Most advisors would like to say they learn from the best. A former regulator speaking at a fintech conference in Toronto on Thursday took a different approach.
Colette Arcidiacono, from compliance consulting firm Conformité 101, provided a room full of advisors at the Croesus Finnovation event with a list of the most common infractions in Investment Industry Regulatory Organization of Canada (IIROC) enforcement cases from the last decade.
She changed the names of those implicated, lest anyone feel uncomfortable. But the point was also that some transgressions may be easier to commit than some advisors think.
Arcidiacono, who spent 16 years at IIROC, also made it easy to brush up on the most relevant sections of the self-regulatory organization’s 534-page rule book by providing the sections to review.
The most common infractions, according to Arcidiacono, are as follows:
- unbecoming and detrimental conduct (unsuitability);
- unauthorized and discretionary trading;
- misrepresentation;
- personal financial dealings with clients;
- outside business activities;
- conflicts of interest;
- theft, fraud, forgery;
- manipulative or deceptive activities; and
- off-book transactions.
With those in mind, she proceeded to run through the 10 most important rules for advisors to review, with notable examples of how they’ve been broken.

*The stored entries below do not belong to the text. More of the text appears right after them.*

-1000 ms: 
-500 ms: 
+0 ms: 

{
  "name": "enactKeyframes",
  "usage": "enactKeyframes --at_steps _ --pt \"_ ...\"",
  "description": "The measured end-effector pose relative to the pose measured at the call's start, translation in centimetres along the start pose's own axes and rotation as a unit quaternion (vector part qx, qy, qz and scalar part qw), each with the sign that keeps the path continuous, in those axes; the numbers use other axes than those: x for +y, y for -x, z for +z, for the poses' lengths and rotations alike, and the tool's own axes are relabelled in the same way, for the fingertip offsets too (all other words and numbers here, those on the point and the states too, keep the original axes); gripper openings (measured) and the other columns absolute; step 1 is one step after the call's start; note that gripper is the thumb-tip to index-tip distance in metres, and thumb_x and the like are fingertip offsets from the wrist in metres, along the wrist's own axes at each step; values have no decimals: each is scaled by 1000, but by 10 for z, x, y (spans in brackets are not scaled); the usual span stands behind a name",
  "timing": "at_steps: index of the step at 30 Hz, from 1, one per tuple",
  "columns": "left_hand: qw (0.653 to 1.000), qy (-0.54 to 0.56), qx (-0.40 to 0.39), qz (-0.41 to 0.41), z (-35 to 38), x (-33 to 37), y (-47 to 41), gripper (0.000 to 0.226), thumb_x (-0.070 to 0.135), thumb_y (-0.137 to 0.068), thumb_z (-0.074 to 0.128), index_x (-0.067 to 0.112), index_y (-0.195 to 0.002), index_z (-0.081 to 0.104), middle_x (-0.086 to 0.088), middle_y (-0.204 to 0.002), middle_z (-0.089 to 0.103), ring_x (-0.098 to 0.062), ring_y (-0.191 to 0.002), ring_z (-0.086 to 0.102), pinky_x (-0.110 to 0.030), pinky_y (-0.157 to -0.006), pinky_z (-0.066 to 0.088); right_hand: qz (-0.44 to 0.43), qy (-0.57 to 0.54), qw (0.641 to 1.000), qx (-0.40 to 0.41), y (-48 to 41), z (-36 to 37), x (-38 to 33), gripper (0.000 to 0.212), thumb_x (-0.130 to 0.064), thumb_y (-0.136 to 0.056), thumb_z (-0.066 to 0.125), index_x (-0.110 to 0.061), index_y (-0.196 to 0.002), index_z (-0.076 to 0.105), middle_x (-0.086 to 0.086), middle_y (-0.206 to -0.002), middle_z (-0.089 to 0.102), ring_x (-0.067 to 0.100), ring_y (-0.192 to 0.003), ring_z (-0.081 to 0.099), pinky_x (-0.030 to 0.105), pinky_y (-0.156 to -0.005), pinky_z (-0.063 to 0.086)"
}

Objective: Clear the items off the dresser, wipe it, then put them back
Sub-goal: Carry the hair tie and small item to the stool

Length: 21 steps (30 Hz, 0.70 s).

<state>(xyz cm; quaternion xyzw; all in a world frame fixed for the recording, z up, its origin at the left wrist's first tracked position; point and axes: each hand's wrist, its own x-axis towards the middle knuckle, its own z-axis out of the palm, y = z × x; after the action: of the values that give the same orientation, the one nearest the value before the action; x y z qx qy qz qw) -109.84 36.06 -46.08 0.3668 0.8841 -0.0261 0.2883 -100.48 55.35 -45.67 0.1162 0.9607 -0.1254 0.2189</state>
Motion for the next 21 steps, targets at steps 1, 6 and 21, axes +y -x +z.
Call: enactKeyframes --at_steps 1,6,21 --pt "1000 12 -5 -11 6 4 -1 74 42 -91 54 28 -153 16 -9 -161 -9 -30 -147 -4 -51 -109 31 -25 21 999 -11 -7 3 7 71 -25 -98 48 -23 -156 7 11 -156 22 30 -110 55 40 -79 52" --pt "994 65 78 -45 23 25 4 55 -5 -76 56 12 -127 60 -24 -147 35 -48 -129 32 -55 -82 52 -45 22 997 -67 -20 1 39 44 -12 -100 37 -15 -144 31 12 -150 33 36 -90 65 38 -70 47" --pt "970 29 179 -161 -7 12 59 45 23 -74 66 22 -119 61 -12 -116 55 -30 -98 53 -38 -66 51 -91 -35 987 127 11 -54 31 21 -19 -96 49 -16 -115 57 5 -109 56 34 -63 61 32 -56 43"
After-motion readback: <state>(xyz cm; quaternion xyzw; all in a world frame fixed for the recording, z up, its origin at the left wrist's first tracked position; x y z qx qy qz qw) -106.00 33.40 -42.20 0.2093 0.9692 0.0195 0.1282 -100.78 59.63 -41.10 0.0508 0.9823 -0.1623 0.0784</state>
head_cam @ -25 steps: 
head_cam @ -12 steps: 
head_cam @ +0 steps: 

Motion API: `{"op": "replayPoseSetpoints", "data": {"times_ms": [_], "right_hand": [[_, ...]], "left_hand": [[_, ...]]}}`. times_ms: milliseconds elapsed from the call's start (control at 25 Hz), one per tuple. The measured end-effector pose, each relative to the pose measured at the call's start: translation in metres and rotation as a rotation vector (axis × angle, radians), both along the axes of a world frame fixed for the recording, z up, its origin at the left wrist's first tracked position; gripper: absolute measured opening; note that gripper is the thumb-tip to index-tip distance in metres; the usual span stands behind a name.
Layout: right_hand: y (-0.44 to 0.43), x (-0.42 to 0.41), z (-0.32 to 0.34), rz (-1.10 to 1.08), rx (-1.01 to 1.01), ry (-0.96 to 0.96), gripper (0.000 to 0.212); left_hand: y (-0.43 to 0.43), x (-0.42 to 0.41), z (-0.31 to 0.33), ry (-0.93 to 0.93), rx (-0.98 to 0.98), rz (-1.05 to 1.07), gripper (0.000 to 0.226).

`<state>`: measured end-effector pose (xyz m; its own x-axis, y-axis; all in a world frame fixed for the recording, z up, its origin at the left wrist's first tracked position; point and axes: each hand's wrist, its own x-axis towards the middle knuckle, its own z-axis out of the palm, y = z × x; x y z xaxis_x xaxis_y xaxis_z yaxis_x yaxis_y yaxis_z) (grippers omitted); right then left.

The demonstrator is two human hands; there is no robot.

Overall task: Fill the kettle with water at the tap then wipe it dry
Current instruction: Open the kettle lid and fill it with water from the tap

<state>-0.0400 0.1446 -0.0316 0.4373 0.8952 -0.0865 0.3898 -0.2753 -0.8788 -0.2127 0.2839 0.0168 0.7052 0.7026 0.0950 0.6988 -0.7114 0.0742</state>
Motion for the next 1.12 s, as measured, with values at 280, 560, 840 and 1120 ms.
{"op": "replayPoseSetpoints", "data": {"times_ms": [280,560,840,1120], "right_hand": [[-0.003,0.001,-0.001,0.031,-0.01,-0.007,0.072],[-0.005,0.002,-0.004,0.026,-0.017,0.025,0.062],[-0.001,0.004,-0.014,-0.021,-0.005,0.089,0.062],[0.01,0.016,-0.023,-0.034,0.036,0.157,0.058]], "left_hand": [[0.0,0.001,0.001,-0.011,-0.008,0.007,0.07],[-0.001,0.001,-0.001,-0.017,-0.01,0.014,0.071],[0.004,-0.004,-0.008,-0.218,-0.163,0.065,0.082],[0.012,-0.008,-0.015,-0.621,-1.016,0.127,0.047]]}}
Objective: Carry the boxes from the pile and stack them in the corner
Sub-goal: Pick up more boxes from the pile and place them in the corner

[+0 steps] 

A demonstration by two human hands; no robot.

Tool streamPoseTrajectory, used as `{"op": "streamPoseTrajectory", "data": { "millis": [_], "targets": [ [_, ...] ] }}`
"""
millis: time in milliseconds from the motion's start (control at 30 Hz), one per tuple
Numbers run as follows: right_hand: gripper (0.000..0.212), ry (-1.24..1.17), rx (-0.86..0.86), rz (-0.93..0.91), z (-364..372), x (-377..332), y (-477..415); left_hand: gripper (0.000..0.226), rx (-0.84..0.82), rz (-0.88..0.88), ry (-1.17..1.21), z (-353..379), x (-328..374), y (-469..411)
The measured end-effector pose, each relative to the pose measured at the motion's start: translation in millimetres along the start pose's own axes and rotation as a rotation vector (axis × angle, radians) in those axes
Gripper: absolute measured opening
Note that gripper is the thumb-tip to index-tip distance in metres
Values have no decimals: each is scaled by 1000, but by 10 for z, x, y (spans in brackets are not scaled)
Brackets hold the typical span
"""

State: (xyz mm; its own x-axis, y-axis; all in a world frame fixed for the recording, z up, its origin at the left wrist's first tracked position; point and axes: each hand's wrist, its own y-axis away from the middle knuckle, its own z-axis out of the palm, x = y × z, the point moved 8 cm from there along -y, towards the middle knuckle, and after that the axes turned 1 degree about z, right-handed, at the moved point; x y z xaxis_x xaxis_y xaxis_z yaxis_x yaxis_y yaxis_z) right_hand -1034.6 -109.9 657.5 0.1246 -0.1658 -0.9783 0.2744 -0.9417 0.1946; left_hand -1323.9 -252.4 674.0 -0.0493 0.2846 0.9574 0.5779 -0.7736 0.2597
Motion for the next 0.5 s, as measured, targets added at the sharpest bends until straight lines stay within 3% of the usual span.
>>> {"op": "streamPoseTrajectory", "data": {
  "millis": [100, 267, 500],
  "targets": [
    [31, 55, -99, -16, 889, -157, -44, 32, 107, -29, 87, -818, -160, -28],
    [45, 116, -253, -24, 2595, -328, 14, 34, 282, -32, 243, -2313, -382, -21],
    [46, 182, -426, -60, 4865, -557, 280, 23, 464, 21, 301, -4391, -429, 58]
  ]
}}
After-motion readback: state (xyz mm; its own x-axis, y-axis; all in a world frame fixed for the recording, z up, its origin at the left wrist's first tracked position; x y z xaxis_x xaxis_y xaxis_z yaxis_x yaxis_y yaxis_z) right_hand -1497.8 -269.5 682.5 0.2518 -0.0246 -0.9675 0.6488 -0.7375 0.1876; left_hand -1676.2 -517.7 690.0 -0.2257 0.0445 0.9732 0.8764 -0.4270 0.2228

- 3702, in the new version of the IIROC rule book, effective June 1, 2020 (Rule 3100 in the expiring version): Reporting and record-keeping. Forward any complaints to your supervisor, Arcidiacono said, and don’t try to negotiate a settlement with your client. Hiding anything from your firm could mean you end up facing disciplinary action on your own.
- 1402-03: Standards of conduct. “Ask yourself, ‘Would my mother be proud of what I’ve done?'” she said. An advisor in one case filled out the same know-your-client information for 364 clients, stored the client files in Dropbox, and then lost control over that information. Another requested and accepted 32 tickets to events worth $32,000 from two mutual fund companies, and then tried to back-date a reimbursement cheque when the Ontario Securities Commission investigated.
- 3102-03: Know your client and suitability. Too often, Arcidiacono said, regulators come across cases where compliance departments tell advisors that a product’s risk level doesn’t fit with a client’s profile. Advisors then adjust the risk profile to fit the investment product, rather than the other way around.
- 3221-3275 (Rule 1300.4 in the expiring version): Discretionary and unauthorized transactions.
- 3603 (Rule 29.7): Misrepresentation.
- 3115 (Rule 43): Personal financial dealings with clients. The general rule is just don’t engage in personal financial dealings; if there’s a specific case you’re unsure of, seek out your compliance officer.
- 3110 (Rule 42): Conflicts of interest. Arcidiacono described an IIROC case where an advisor purchased securities for clients while selling those securities at the same time in his own account. “It’s not an infraction to sell securities you recommend to your client but you have to disclose that to your client,” she said. The advisor received a $250,000 fine and a five-year ban.
- 3115(2), 2551(7) (Rule 18[4]): External gratuity, remuneration or benefit.
- Universal Market Integrity Rules 2.2 (2): Manipulative and deceptive activities. Arcidiacono described cases of market manipulation using practices known as “layering” and “spoofing” that garnered significant penalties. “Don’t try,” she said. “IIROC has such great tools now to detect this. You won’t have a chance.”
- 8104(3), 8107. Obligation to cooperate with enforcement staff. Arcidiacono stressed the consequences of not cooperating with IIROC. In one example, an advisor serving a one-month suspension for manipulative activities changed firms and traded while suspended. When he refused to cooperate with that investigation, he was permanently banned. “He had a one-month suspension and now it’s a permanent ban. That’s so stupid,” she said.